Comme des flèches noires, trois mustangs, magnifiques dans l'vresse de leur liberté, surgirent de l'entrée du ravin qu'ils traversèrent au grand galop, crinière au vent. Le martèlement rageur de leurs sabots sur la rocaille déchira le silence embrasé de l'après-midi. Ils montèrent à l'assaut du versant ensoleillé des collines ocres qu'ils escaladèrent sans presque ralentir leur course, s'immobilisèrent un instant sur l'arête ondulante découpée sur le ciel puis ils disparurent de l'autre côté, absorbés par le désert. Comme s'il espérait leur retour, le vieux cow-boy, clignant des yeux sous le bord de son large chapeau, fixa son regard durant quelques minutes sur l'endroit où ils s'étaient évanouis.
Les mustangs dévalaient maintenant la pente raide qui les jeta dans un nouveau ravin. La lumière blanche du soleil écrasait le paysage.
Alors , le vieux soliloqua :
« … Désiré les sauver … Bons chevaux … Suppose qu'ils viennent du temps des bisons et des longues-cornes du Texas … Tout ça, aujourd'hui, c'est de la romance, du mystère, de la tradition … J'ai dans l'idée que les cowboys disparaissent aussi … N'y a plus que le rodéo qui tienne le coup … Les traditions sont balancées … Ils appellent ça mythe et folklore et flanquent tout par terre … C'est peut-être ça … Moi, j'aime le folklore … Peut être bien que nous avons besoin de folklore … Peut-être bien ... »
Au milieu du siècle dernier, peu après la guerre du Mexique, on racontait qu'un cavalier sans tête parcourait le vaste pays des mustangs arrosé par la Nueces, dans le sud-ouest du Texas. Plusieurs habitants de la frontière qui l'avaient vu disaient que sa tête, couverte d'un sombrero mexicain, était attachée au pommeau de sa selle. D'autres ajoutaient qu'il y avait des franges dorées autour du sombrero. Ses épaules étaient couvertes d'un serape en lambeaux qui flottait par-dessus une veste de daim. Il portait des guêtres moulantes en peau retournée comme celle de la plupart des vaqueros. Il chevauchait un puissant mustang, l'étalon le plus fougueux qu'on ait jamais vu parcourir la Prairie et se précipiter à travers les taillis.

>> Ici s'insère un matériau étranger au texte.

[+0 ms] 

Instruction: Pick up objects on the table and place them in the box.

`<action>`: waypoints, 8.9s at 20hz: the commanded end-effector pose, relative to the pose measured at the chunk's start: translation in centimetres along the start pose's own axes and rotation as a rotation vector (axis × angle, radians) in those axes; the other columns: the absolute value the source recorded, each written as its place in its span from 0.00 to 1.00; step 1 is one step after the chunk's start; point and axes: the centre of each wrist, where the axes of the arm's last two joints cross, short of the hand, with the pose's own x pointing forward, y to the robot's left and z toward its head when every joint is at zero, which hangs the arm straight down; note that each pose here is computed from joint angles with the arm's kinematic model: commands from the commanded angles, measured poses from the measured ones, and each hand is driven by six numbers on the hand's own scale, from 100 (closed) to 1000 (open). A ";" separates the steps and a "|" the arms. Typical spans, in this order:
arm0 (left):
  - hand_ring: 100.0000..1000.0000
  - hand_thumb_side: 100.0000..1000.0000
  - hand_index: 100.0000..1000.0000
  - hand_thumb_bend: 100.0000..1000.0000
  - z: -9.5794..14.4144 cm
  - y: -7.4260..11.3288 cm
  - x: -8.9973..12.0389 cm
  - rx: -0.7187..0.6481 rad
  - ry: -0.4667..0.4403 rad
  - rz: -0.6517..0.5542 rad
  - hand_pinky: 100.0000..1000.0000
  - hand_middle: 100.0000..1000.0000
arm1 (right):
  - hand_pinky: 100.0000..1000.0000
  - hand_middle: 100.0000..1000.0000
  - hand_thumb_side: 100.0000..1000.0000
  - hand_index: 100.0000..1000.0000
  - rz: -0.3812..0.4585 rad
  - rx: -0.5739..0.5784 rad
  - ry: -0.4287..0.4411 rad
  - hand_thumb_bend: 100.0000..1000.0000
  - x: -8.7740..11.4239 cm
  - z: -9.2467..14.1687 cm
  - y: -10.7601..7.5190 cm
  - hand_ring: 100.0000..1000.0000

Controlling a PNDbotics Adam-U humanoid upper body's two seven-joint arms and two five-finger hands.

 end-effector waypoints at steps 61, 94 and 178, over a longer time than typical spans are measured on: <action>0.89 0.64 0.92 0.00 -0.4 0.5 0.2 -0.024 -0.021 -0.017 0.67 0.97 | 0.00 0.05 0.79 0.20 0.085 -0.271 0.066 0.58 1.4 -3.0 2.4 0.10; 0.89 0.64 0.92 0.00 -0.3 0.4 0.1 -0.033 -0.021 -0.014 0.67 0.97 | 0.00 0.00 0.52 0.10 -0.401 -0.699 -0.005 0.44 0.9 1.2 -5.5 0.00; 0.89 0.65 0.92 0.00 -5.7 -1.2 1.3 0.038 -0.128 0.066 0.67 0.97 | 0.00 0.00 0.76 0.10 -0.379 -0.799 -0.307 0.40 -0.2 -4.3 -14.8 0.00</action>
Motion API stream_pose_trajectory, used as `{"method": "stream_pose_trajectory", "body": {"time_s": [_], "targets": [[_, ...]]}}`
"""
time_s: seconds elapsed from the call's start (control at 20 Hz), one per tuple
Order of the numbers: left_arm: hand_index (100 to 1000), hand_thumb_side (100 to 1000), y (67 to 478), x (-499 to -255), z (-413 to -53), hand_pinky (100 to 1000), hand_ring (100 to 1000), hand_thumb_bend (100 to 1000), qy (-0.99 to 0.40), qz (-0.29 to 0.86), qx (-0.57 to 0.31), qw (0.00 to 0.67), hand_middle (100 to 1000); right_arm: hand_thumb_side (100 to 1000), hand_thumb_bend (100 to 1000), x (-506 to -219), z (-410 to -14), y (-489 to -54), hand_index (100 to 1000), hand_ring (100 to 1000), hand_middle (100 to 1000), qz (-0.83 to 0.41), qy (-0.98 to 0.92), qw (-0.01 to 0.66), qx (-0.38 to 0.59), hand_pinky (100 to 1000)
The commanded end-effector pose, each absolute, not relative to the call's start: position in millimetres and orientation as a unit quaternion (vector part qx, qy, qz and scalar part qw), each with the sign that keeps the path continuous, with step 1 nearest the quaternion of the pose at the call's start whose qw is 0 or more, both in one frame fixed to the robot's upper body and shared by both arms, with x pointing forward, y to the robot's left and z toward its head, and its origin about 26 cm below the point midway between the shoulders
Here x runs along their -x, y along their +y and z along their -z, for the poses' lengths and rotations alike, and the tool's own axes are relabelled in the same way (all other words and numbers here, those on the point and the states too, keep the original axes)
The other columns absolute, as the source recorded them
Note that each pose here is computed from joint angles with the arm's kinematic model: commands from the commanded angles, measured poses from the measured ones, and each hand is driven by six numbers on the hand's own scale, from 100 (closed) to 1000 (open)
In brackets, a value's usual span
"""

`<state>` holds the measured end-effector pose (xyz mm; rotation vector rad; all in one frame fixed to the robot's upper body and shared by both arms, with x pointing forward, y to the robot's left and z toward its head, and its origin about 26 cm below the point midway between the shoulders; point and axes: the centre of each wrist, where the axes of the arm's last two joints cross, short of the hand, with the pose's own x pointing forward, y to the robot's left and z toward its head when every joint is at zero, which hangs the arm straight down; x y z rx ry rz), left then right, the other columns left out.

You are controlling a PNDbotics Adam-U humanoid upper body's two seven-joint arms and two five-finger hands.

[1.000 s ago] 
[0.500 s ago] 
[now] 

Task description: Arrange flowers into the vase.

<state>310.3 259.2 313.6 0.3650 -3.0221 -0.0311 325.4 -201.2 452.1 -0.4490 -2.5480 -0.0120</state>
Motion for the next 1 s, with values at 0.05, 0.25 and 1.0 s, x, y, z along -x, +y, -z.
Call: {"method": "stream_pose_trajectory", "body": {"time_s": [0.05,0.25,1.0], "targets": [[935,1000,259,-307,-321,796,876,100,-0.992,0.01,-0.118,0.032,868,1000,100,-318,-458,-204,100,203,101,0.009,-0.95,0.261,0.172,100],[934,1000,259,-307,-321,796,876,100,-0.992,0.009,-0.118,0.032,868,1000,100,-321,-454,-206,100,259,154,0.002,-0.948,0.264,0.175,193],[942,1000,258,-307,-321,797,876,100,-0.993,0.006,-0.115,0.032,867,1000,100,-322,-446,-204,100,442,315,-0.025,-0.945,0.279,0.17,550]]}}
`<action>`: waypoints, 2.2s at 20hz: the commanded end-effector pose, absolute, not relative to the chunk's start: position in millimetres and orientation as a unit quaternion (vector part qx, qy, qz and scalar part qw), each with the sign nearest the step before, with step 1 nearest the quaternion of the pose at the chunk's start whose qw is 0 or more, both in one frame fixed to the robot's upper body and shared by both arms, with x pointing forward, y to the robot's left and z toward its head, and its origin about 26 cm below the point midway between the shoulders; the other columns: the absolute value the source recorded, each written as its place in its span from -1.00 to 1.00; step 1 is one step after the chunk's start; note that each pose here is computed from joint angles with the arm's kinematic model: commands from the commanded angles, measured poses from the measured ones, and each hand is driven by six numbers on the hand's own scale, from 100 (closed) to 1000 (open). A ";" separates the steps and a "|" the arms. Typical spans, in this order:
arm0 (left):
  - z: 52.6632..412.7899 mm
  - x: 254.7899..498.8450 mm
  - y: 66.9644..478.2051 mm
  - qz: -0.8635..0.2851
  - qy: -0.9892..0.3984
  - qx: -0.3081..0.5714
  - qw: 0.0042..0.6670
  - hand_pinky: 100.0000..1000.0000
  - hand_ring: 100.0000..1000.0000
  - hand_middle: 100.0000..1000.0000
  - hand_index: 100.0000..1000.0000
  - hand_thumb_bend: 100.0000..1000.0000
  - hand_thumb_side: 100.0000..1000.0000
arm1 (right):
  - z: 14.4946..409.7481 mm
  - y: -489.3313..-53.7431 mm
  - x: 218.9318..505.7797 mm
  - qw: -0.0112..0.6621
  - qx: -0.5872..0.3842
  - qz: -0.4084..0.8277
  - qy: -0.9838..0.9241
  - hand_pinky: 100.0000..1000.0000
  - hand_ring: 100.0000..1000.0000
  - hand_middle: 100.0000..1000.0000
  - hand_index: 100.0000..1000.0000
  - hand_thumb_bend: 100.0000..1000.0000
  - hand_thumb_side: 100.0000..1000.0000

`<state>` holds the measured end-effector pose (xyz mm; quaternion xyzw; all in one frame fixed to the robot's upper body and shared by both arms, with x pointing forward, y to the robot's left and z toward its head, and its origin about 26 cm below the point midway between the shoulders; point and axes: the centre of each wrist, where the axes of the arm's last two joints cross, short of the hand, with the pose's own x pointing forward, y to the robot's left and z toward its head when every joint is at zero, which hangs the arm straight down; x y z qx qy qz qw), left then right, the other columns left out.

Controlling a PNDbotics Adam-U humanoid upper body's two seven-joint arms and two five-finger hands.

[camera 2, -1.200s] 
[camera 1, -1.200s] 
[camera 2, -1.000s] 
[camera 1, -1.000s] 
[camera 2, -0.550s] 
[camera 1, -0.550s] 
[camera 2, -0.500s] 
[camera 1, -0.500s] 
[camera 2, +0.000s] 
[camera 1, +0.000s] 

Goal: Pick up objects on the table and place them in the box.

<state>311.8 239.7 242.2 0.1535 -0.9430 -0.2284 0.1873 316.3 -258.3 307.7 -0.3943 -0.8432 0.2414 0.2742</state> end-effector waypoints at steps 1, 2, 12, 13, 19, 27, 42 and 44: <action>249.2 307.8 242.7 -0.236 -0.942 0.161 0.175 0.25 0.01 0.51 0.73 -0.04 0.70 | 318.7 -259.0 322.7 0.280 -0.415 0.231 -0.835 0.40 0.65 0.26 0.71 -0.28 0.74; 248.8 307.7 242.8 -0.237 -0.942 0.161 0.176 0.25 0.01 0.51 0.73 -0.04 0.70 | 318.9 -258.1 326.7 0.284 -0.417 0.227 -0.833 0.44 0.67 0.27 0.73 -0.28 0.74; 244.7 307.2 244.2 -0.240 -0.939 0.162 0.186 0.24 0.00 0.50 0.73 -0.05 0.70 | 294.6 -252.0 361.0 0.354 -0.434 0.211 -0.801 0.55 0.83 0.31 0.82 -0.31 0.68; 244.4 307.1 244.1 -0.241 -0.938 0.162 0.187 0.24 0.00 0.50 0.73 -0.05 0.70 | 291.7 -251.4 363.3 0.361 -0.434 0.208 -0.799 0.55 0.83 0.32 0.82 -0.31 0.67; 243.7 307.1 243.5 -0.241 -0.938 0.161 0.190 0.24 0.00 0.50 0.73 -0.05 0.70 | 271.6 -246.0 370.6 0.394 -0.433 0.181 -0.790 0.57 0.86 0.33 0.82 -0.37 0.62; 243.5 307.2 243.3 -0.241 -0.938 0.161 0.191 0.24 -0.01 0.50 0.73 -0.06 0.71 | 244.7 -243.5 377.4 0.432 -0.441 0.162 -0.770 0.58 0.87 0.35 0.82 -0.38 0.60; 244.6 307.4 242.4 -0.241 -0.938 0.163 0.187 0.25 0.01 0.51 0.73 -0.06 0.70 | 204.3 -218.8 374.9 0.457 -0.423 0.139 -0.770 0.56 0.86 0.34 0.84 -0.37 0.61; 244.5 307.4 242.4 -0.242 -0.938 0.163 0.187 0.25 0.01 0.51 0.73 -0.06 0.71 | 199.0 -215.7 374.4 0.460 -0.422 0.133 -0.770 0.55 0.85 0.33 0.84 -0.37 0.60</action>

Coureur- Agile, un chasseur arapaho, avait un cheval blanc extrêmement rapide mais les Arapahos ne voulaient pas que le chasseur poursuive le bison avec ce cheval. Chacun sait qu'un cheval blanc porte malheur à la chasse au bison . Le bison n'aime pas les chevaux blancs et surtout les aperçoit de très loin . Alors les chefs de la tribu ne permettaient à Coureur-Agile de chasser avec les autres que s'il montait un cheval d'une autre couleur. C'était l'époque de la chasse collective là-haut, du côté des Big Horns, et c'était contraire à la loi indienne de partir seul et de chasser pour son propre compte.